Copy out the listing that follows exactly, dropping every picture.
==== DATASET SECTION
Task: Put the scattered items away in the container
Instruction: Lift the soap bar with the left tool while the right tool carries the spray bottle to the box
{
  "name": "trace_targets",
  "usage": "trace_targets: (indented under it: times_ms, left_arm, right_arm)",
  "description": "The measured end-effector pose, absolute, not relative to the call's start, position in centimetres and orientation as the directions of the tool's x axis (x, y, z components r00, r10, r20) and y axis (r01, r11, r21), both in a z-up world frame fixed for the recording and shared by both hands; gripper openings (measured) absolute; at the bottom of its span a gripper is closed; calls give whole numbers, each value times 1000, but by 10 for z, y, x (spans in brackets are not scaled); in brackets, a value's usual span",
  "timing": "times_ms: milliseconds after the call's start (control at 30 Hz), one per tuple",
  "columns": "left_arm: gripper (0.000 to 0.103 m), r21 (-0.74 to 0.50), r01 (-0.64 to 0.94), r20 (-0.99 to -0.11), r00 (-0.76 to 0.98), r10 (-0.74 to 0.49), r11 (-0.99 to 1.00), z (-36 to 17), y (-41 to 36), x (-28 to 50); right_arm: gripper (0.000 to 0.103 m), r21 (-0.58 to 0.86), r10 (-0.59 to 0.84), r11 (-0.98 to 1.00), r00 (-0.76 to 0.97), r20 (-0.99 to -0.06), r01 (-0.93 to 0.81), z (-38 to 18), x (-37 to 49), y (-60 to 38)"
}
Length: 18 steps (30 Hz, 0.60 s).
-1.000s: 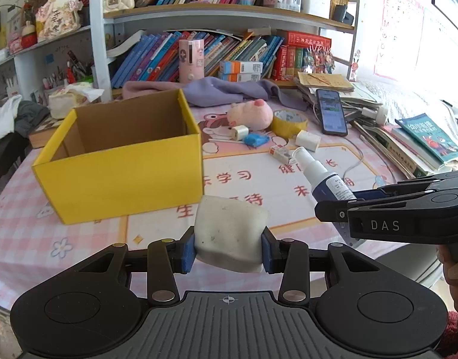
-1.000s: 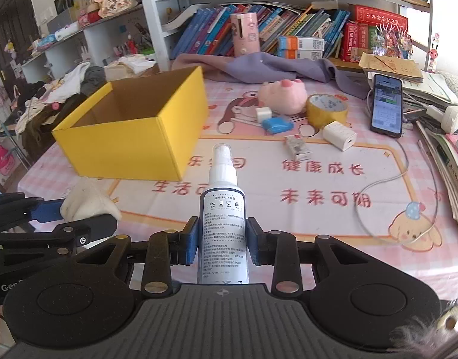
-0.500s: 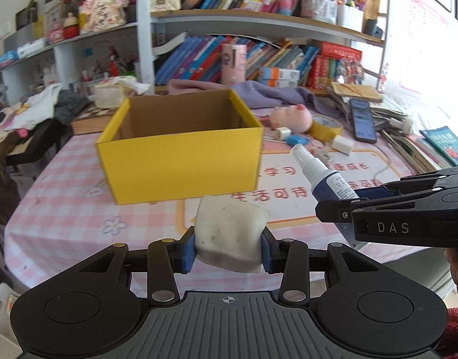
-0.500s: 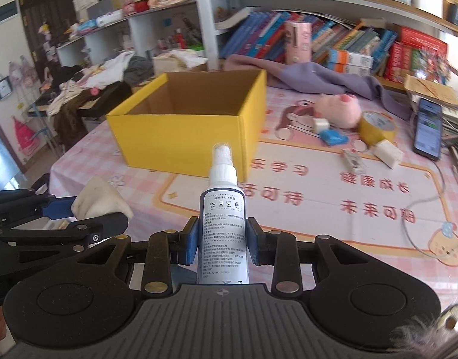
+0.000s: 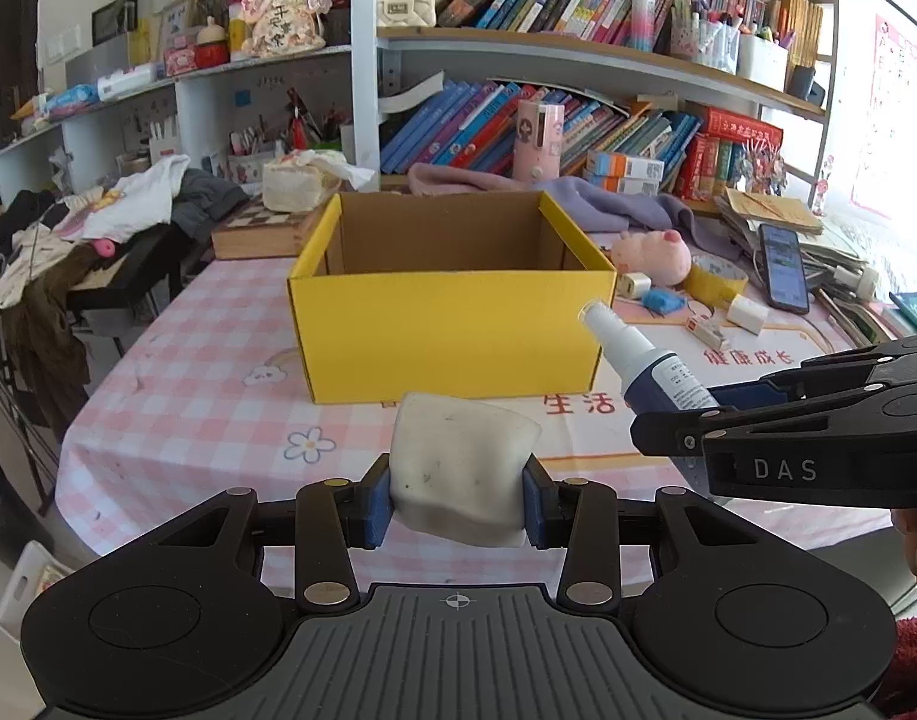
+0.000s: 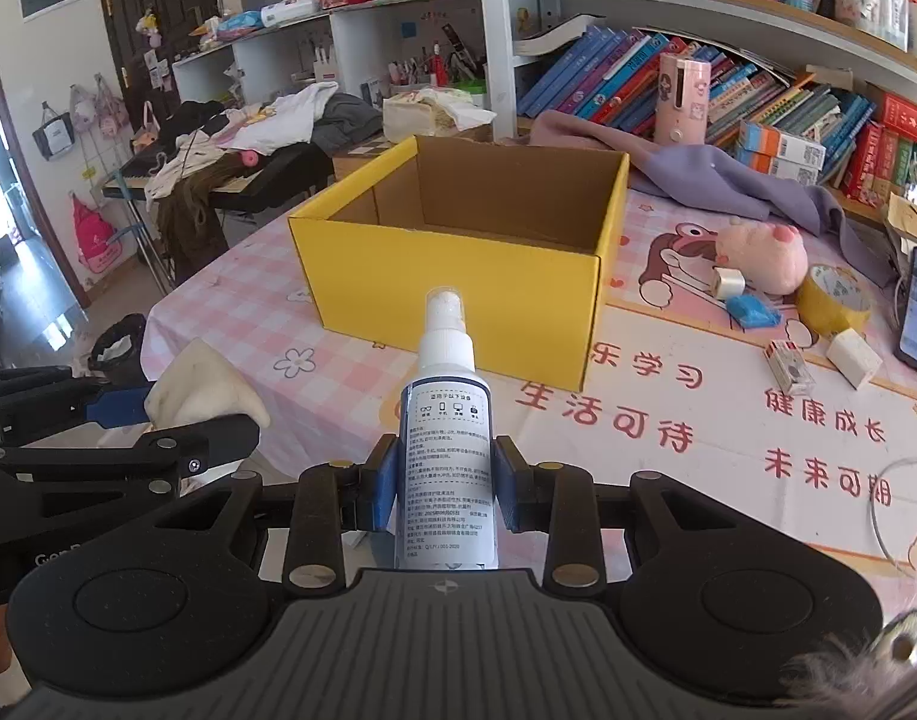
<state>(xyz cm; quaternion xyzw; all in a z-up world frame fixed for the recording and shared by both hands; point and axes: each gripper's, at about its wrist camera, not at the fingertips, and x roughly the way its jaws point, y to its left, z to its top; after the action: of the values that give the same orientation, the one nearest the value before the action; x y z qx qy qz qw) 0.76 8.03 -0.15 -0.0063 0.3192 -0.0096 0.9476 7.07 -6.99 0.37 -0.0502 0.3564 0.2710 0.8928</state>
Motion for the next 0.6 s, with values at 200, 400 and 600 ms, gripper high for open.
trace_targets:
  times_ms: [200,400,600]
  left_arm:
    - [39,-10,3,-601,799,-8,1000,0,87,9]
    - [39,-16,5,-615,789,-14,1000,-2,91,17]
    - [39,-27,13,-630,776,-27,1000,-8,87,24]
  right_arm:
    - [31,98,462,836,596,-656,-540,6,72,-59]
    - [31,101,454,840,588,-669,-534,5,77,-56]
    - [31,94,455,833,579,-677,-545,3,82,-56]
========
- ANSWER TO THIS TASK:
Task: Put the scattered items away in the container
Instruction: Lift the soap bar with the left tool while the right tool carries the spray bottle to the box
{
  "name": "trace_targets",
  "usage": "trace_targets: (indented under it: times_ms, left_arm, right_arm)",
  "description": "The measured end-effector pose, absolute, not relative to the call's start, position in centimetres and orientation as the directions of the tool's x axis (x, y, z components r00, r10, r20) and y axis (r01, r11, r21), both in a z-up world frame fixed for the recording and shared by both hands; gripper openings (measured) absolute; at the bottom of its span a gripper is closed; calls give whole numbers, each value times 1000, but by 10 for z, y, x (spans in brackets are not scaled); in brackets, a value's usual span",
  "timing": "times_ms: milliseconds after the call's start (control at 30 Hz), one per tuple",
  "columns": "left_arm: gripper (0.000 to 0.103 m), r21 (-0.74 to 0.50), r01 (-0.64 to 0.94), r20 (-0.99 to -0.11), r00 (-0.76 to 0.98), r10 (-0.74 to 0.49), r11 (-0.99 to 1.00), z (-36 to 17), y (-41 to 36), x (-28 to 50); right_arm: gripper (0.000 to 0.103 m), r21 (-0.58 to 0.86), r10 (-0.59 to 0.84), r11 (-0.98 to 1.00), r00 (-0.76 to 0.97), r20 (-0.99 to -0.06), r01 (-0.93 to 0.81), z (-38 to 18), x (-37 to 49), y (-60 to 38)"
}
Length: 18 steps (30 Hz, 0.60 s).
-1.000s: 
-1.000s: 
-0.500s: 
-0.500s: 
+0.000s: 
+0.000s: 
<state>(xyz cm; quaternion xyzw; all in a z-up world frame fixed for the recording and shared by both hands; point and axes: each gripper's, at about its wrist camera, not at the fingertips, and x roughly the way its jaws point, y to its left, z to its top; after the action: of the values that give the same orientation, the one nearest the value before the action; x y z qx qy qz qw) 0.76 8.03 -0.15 -0.0063 0.3192 -0.0096 0.9476 7.07 -6.99 0.37 -0.0502 0.3564 0.2710 0.8928</state>
Motion for the next 0.6 s, with values at 200, 400 and 600 ms, gripper high for open.
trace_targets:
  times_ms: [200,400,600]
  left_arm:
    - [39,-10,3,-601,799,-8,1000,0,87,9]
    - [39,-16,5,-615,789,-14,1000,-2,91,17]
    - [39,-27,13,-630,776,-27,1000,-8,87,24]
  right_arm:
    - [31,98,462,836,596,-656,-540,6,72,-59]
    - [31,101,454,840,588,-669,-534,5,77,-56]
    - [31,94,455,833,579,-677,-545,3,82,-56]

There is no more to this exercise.